** Opening THE RECORDS block **
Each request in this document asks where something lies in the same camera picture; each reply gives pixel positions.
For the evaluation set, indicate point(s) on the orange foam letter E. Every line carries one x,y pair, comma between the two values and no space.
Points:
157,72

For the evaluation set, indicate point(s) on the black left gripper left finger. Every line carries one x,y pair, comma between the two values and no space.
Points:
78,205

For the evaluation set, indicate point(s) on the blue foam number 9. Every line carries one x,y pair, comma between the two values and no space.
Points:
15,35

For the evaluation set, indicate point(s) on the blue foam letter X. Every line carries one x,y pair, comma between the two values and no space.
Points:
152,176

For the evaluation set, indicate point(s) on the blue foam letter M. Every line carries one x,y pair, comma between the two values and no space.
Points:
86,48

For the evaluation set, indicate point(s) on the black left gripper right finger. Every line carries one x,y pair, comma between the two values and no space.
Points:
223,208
** Closing THE RECORDS block **
_TASK REQUIREMENTS:_
Print every record above exactly as it was given.

_REPLY TO THE TASK:_
Each request in this document asks where something lies in the same camera picture; each reply gives pixel positions.
For the evaluation set, indicate point(s) on the orange foam letter E. Every line carries one x,y pair, comma between the two values and no space.
Points:
157,72

For the evaluation set, indicate point(s) on the black left gripper left finger. Every line carries one x,y pair, comma between the two values and no space.
Points:
78,205

For the evaluation set, indicate point(s) on the blue foam number 9. Every line carries one x,y pair, comma between the two values and no space.
Points:
15,35

For the evaluation set, indicate point(s) on the blue foam letter X. Every line carries one x,y pair, comma between the two values and no space.
Points:
152,176

For the evaluation set, indicate point(s) on the blue foam letter M. Every line carries one x,y pair, comma between the two values and no space.
Points:
86,48

For the evaluation set, indicate point(s) on the black left gripper right finger. Every line carries one x,y pair, comma between the two values and no space.
Points:
223,208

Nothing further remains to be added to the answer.